(Data items)
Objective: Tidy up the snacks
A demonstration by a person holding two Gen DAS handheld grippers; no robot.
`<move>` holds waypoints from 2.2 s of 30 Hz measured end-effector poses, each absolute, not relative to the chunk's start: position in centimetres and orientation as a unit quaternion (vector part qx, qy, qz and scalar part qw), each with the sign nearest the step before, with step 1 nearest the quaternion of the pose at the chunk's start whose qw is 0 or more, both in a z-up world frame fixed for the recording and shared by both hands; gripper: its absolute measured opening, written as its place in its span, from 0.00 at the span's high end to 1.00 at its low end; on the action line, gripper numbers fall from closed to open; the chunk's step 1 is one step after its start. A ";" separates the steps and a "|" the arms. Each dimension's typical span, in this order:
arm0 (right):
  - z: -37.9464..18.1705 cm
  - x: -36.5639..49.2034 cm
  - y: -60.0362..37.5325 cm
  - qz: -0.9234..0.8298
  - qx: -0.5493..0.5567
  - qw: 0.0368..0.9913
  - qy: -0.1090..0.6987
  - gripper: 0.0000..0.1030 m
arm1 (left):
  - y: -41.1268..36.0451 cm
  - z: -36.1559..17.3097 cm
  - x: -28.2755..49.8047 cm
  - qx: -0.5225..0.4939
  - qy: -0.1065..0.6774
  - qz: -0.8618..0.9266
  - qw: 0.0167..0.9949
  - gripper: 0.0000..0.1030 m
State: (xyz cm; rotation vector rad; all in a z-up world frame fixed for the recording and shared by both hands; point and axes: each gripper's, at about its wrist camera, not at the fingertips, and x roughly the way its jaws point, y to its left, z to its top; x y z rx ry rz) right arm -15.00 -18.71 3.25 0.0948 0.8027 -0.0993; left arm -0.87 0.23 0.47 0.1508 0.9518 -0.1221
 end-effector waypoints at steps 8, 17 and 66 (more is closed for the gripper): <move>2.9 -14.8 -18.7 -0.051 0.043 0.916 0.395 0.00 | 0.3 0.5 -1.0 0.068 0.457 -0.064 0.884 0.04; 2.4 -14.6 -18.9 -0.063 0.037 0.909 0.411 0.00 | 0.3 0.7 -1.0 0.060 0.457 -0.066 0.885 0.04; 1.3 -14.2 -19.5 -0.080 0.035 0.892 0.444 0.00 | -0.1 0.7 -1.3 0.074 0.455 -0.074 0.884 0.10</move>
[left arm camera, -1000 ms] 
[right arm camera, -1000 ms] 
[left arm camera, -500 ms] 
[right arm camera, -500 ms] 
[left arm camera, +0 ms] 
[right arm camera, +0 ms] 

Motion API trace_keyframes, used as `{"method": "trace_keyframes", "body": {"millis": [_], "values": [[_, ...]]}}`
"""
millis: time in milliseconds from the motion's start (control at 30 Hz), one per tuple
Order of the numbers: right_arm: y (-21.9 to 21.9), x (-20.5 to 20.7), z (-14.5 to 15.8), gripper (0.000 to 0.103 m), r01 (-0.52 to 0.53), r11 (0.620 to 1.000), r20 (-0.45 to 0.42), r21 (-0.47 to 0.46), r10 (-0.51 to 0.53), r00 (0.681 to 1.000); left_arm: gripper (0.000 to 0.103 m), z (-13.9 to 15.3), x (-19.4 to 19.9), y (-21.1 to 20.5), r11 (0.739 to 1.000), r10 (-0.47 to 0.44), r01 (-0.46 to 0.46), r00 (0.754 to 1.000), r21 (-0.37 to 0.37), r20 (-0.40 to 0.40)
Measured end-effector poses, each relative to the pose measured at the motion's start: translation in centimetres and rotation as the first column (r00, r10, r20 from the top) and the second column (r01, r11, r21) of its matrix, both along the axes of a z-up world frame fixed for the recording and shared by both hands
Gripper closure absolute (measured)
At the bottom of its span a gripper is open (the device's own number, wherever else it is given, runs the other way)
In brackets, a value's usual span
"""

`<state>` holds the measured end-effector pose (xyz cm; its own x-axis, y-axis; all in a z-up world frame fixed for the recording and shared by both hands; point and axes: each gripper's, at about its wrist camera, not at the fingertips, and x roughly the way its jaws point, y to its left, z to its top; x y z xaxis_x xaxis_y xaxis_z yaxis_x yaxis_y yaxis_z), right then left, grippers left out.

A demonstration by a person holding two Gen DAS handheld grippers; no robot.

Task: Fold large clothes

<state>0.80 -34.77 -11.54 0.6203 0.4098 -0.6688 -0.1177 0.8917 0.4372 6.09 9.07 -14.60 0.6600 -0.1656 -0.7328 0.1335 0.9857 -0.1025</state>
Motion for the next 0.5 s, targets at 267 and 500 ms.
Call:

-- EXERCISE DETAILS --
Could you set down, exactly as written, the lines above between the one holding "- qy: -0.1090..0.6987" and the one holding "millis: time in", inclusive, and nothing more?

-- EXERCISE SOLUTION --
  - qy: -0.1090..0.6987
  - gripper: 0.0000..0.1030 m
arm1 (left):
  - y: -41.1268..36.0451 cm
  - z: -36.1559..17.3097 cm
  - x: -28.2755..49.8047 cm
  - qx: -0.5225..0.4939
  - qy: -0.1065..0.6774
  - qz: -0.8618..0.9266
  - qw: 0.0167..0.9949
  - gripper: 0.0000..0.1030 m
State: (xyz cm; rotation vector rad; all in a z-up world frame fixed for the recording and shared by both hands; point and axes: each gripper's, at about its wrist camera, not at the fingertips, and x roughly the way its jaws point, y to its left, z to its top; x y z rx ry rz) right arm -15.00 -18.71 3.25 0.0948 0.8027 -0.0993; left arm -0.87 0.23 0.47 0.1508 0.9518 -0.1221
 end-effector waypoints at steps 8, 17 and 66 (more is closed for the gripper): <move>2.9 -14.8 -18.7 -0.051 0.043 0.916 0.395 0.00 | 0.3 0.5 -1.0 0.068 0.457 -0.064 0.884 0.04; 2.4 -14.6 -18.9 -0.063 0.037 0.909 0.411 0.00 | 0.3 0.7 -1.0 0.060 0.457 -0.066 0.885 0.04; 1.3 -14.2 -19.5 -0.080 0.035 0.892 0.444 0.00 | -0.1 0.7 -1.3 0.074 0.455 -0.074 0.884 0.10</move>
[left arm camera, -1000 ms] 
[right arm camera, -1000 ms] 
[left arm camera, -500 ms] 
[right arm camera, -500 ms] 
[left arm camera, +0 ms] 
[right arm camera, +0 ms] 

Motion API trace_keyframes, used as `{"method": "trace_keyframes", "body": {"millis": [_], "values": [[_, ...]]}}`
"""
millis: time in milliseconds from the motion's start (control at 30 Hz), one per tuple

Now the output is complete.